# GPUs and multi-GPUs Support

> **Warning** 
> The use of GPU and mutli-GPU is under developpement and hasn't been thoroughly tested yet. Proceed with caution !

Using pytorch as a backend, QMCTorch can leverage GPU cards available on your hardware.
You of course must have the CUDA version of pytorch installed (https://pytorch.org/)

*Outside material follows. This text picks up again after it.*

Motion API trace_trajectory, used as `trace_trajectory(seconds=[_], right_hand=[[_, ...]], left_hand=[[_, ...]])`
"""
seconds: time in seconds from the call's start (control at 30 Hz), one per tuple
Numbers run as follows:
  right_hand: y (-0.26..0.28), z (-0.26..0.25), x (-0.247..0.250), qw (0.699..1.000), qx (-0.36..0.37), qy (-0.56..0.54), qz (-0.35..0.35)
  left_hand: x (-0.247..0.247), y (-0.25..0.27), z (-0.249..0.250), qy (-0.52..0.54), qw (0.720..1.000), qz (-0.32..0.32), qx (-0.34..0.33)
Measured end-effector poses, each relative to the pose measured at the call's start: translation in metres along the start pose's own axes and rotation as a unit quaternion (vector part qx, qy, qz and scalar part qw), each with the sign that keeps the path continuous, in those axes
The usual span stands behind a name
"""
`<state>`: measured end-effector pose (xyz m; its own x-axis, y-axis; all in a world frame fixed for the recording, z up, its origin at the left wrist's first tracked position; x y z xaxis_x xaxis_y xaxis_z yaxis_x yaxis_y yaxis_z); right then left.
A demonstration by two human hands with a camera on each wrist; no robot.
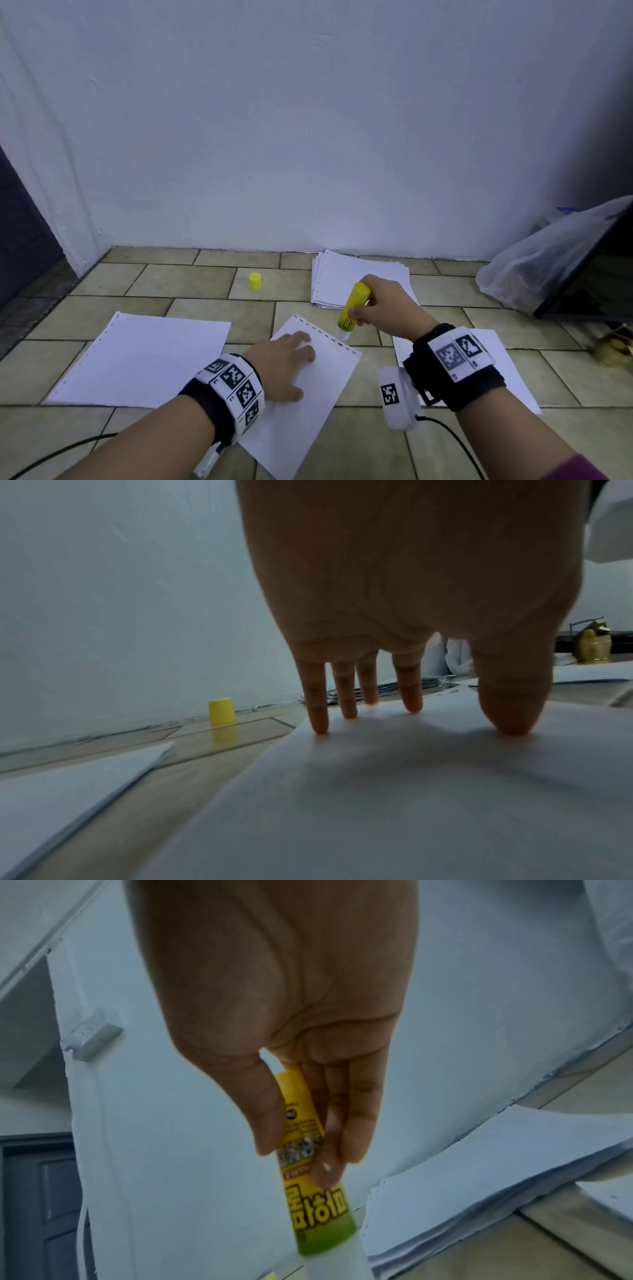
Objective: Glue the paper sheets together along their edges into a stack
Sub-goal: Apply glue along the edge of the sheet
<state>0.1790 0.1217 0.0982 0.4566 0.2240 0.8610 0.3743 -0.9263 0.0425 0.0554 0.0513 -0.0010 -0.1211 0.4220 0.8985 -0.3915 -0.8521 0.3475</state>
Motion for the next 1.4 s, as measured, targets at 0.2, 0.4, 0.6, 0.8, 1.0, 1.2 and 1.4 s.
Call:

Let's first import everything and create a molecule


In [13]:
import torch
from torch import optim
from qmctorch.scf import Molecule
from qmctorch.wavefunction import SlaterJastrow
from qmctorch.sampler import Metropolis
from qmctorch.utils import (plot_energy, plot_data)
mol = Molecule(atom='H 0. 0. 0; H 0. 0. 1.', unit='bohr', redo_scf=True)

INFO:QMCTorch|
INFO:QMCTorch| SCF Calculation
INFO:QMCTorch|  Removing H2_pyscf_sto-3g.hdf5 and redo SCF calculations
INFO:QMCTorch|  Running scf  calculation
converged SCF energy = -1.06599946214331
INFO:QMCTorch|  Molecule name       : H2
INFO:QMCTorch|  Number of electrons : 2
INFO:QMCTorch|  SCF calculator      : pyscf
INFO:QMCTorch|  Basis set           : sto-3g
INFO:QMCTorch|  SCF                 : HF
INFO:QMCTorch|  Number of AOs       : 2
INFO:QMCTorch|  Number of MOs       : 2
INFO:QMCTorch|  SCF Energy          : -1.066 Hartree


## Running on a single GPU

The use of GPU acceleration has been streamlined in QMCTorch, the only modification
you need to do on your code is to specify `cuda=True` in the declaration of the wave function and sampler, this will automatically port all the necesaary tensors to the GPU and offload all the corresponding operation there.

In [9]:
if torch.cuda.is_available():
    wf = SlaterJastrow(mol, cuda=True)
    sampler = Metropolis(nwalkers=100, nstep=500, step_size=0.25,
                     nelec=wf.nelec, ndim=wf.ndim,
                     init=mol.domain('atomic'),
                     move={'type': 'all-elec', 'proba': 'normal'},
                     cuda=True)
else:
    print('CUDA not available, install torch with cuda support to proceed')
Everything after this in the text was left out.